Solar fuel generators entail a high degree of materials integration, and efficient photoelectrocatalysis of the constituent reactions hinges upon the establishment of highly functional interfaces. The recent application of high throughput experimentation to interface discovery for solar fuels photoanodes has revealed several surprising and promising mixed-metal oxide coatings for BiVO 4 . Using sputter deposition of composition and thickness gradients on a uniform BiVO 4 film, we systematically explore photoanodic performance as a function of the composition and loading of Fe-Ce oxide coatings. This combinatorial materials integration study not only enhances the performance of this new class of materials but also identifies CeO 2 as a critical ingredient that merits detailed study. A heteroepitaxial CeO 2 (001)/BiVO 4 (010) interface is identified in which Bi and V remain fully coordinated to O such that no surface states are formed. Ab initio calculations of the integrated materials and inspection of the electronic structure reveals mechanisms by which CeO 2 facilitates charge transport while mitigating deleterious recombination.
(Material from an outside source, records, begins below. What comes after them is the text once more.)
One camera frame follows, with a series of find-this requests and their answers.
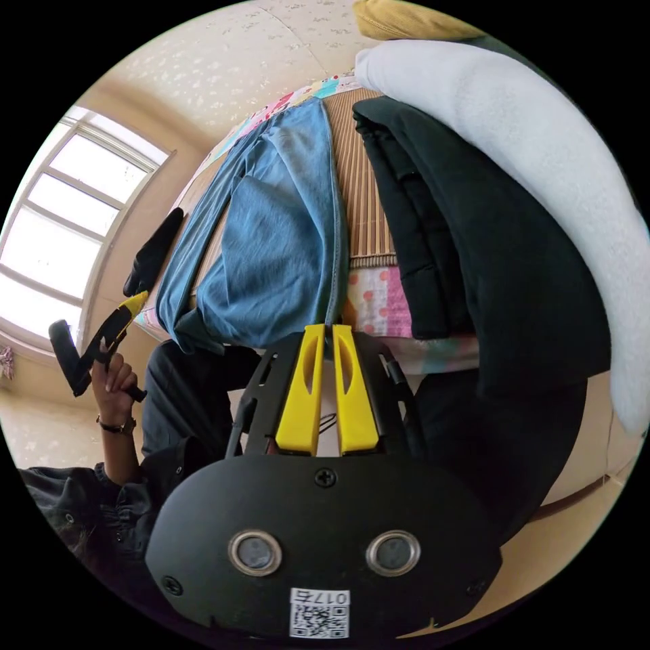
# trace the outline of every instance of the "mattress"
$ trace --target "mattress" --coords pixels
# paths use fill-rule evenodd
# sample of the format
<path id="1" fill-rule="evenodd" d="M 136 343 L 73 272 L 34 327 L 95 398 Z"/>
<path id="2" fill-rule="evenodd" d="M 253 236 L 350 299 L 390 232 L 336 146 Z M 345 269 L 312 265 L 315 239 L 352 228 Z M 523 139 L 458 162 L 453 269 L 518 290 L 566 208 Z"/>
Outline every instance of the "mattress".
<path id="1" fill-rule="evenodd" d="M 352 117 L 354 103 L 377 95 L 378 93 L 362 89 L 352 74 L 346 74 L 335 75 L 281 97 L 234 127 L 212 149 L 179 195 L 174 207 L 181 207 L 186 214 L 191 213 L 232 146 L 261 121 L 287 107 L 297 106 L 310 97 L 321 98 L 332 129 L 337 177 L 349 228 L 351 271 L 343 323 L 356 331 L 382 338 L 406 374 L 477 368 L 479 350 L 475 337 L 436 341 L 417 341 L 412 338 L 411 317 L 399 278 L 393 241 L 379 200 L 374 172 Z M 198 285 L 221 254 L 221 239 L 227 222 L 228 206 L 215 228 L 194 279 L 188 308 L 194 306 Z M 156 317 L 157 293 L 158 284 L 135 322 L 157 340 L 166 341 L 169 335 Z"/>

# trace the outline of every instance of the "colorful bedsheet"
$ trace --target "colorful bedsheet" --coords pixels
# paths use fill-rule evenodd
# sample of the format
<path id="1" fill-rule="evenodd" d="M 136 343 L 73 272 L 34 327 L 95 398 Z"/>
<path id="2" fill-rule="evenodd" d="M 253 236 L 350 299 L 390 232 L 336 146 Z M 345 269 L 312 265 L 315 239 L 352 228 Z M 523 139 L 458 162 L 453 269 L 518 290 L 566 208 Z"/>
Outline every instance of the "colorful bedsheet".
<path id="1" fill-rule="evenodd" d="M 155 308 L 141 312 L 135 322 L 155 339 L 169 339 L 158 322 Z M 411 338 L 411 316 L 396 267 L 350 273 L 343 322 L 355 331 L 381 338 L 407 375 L 456 372 L 479 365 L 475 337 L 436 341 Z"/>
<path id="2" fill-rule="evenodd" d="M 344 93 L 348 90 L 355 90 L 361 88 L 362 86 L 357 82 L 356 77 L 353 72 L 347 72 L 346 74 L 335 74 L 333 77 L 327 79 L 322 79 L 321 81 L 316 81 L 308 86 L 303 86 L 300 90 L 296 90 L 284 97 L 281 97 L 277 102 L 273 102 L 264 108 L 254 112 L 252 115 L 247 117 L 243 122 L 240 122 L 236 126 L 230 129 L 228 135 L 215 146 L 210 153 L 205 157 L 199 168 L 194 173 L 194 176 L 190 179 L 190 182 L 187 184 L 185 190 L 181 193 L 181 196 L 185 194 L 190 185 L 194 182 L 194 179 L 201 174 L 201 172 L 206 169 L 211 163 L 223 156 L 225 153 L 230 151 L 232 146 L 241 138 L 244 137 L 247 133 L 250 133 L 255 127 L 258 127 L 262 122 L 266 121 L 273 115 L 283 111 L 285 108 L 290 106 L 298 106 L 302 104 L 310 97 L 319 97 L 324 99 L 330 95 L 336 95 L 337 93 Z"/>

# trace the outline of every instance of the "wristwatch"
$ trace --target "wristwatch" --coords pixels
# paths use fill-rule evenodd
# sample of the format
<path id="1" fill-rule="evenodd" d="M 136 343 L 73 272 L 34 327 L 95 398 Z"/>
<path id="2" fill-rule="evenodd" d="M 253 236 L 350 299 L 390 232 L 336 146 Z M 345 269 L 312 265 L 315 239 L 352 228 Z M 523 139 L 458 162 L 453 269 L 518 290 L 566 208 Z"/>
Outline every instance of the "wristwatch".
<path id="1" fill-rule="evenodd" d="M 111 427 L 110 425 L 105 425 L 100 417 L 97 416 L 95 422 L 103 428 L 103 430 L 108 431 L 109 433 L 120 433 L 121 435 L 132 435 L 133 430 L 137 422 L 133 418 L 129 418 L 121 427 Z"/>

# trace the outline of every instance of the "black jacket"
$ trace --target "black jacket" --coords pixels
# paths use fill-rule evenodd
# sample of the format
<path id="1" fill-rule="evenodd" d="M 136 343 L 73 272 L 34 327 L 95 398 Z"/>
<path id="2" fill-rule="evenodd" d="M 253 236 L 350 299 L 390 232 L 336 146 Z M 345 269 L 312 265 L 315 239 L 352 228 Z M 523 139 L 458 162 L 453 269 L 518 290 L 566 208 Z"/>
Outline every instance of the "black jacket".
<path id="1" fill-rule="evenodd" d="M 141 465 L 141 480 L 119 486 L 104 471 L 94 468 L 19 469 L 30 495 L 65 542 L 74 542 L 78 532 L 87 535 L 91 566 L 107 587 L 134 606 L 142 606 L 175 617 L 158 590 L 144 557 L 151 531 L 163 502 L 187 476 L 211 457 L 197 438 L 147 456 Z"/>
<path id="2" fill-rule="evenodd" d="M 553 390 L 608 370 L 600 294 L 541 204 L 420 110 L 388 97 L 353 110 L 395 243 L 413 335 L 464 332 L 469 315 L 479 339 L 479 392 L 490 397 Z"/>

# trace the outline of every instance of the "screw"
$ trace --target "screw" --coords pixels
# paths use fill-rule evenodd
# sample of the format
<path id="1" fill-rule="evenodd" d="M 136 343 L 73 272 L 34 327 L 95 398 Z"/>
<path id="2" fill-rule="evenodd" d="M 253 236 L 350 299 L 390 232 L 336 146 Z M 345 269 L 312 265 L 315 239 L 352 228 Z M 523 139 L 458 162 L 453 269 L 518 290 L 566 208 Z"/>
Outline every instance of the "screw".
<path id="1" fill-rule="evenodd" d="M 162 579 L 162 588 L 172 596 L 181 596 L 183 594 L 181 583 L 171 576 L 165 576 Z"/>
<path id="2" fill-rule="evenodd" d="M 319 488 L 331 488 L 337 482 L 337 475 L 331 469 L 319 469 L 314 481 Z"/>
<path id="3" fill-rule="evenodd" d="M 475 580 L 466 589 L 465 593 L 472 598 L 482 594 L 483 591 L 485 591 L 485 580 Z"/>
The results support the observations that addition of Ce to BiVO 4 coatings greatly enhances photoelectrocatalytic activity, providing an important strategy for developing a scalable solar fuels technology. Combining high throughput experiments with ab initio calculations accelerates the understanding and optimization of interfaces for solar fuels and beyond.